▶ [Data shown]:
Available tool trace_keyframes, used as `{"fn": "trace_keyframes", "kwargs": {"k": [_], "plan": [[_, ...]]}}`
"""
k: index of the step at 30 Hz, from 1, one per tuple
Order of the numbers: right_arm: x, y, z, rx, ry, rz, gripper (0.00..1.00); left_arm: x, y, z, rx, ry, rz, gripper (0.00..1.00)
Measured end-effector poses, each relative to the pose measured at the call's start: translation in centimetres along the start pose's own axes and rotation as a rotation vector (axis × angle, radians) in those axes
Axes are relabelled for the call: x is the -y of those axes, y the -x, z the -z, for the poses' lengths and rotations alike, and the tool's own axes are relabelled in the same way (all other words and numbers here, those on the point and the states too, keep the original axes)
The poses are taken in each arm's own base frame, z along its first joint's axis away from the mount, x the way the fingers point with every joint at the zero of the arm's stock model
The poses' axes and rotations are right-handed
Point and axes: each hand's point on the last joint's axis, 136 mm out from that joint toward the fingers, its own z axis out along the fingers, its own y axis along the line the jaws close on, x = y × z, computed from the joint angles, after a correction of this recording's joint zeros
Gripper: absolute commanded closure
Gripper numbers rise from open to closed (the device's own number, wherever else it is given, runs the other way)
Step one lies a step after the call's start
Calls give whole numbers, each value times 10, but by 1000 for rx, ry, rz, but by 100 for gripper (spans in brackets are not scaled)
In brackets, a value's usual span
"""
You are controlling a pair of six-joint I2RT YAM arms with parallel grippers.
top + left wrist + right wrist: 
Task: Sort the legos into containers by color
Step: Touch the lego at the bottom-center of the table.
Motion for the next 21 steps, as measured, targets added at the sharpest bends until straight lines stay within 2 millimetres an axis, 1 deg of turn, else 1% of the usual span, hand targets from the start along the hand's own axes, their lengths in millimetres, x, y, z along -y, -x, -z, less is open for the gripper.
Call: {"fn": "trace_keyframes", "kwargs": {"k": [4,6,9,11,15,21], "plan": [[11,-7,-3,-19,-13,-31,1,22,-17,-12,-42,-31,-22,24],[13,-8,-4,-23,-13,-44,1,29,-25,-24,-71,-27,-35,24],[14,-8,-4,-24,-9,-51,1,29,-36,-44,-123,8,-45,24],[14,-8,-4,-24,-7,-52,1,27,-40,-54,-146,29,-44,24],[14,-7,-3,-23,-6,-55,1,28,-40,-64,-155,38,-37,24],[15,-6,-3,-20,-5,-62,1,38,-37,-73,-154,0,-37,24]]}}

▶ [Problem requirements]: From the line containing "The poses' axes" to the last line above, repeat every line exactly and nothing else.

▶ [Response to the exercise]:
The poses' axes and rotations are right-handed
Point and axes: each hand's point on the last joint's axis, 136 mm out from that joint toward the fingers, its own z axis out along the fingers, its own y axis along the line the jaws close on, x = y × z, computed from the joint angles, after a correction of this recording's joint zeros
Gripper: absolute commanded closure
Gripper numbers rise from open to closed (the device's own number, wherever else it is given, runs the other way)
Step one lies a step after the call's start
Calls give whole numbers, each value times 10, but by 1000 for rx, ry, rz, but by 100 for gripper (spans in brackets are not scaled)
In brackets, a value's usual span
"""
You are controlling a pair of six-joint I2RT YAM arms with parallel grippers.
top + left wrist + right wrist: 
Task: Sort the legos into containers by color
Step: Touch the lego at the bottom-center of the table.
Motion for the next 21 steps, as measured, targets added at the sharpest bends until straight lines stay within 2 millimetres an axis, 1 deg of turn, else 1% of the usual span, hand targets from the start along the hand's own axes, their lengths in millimetres, x, y, z along -y, -x, -z, less is open for the gripper.
Call: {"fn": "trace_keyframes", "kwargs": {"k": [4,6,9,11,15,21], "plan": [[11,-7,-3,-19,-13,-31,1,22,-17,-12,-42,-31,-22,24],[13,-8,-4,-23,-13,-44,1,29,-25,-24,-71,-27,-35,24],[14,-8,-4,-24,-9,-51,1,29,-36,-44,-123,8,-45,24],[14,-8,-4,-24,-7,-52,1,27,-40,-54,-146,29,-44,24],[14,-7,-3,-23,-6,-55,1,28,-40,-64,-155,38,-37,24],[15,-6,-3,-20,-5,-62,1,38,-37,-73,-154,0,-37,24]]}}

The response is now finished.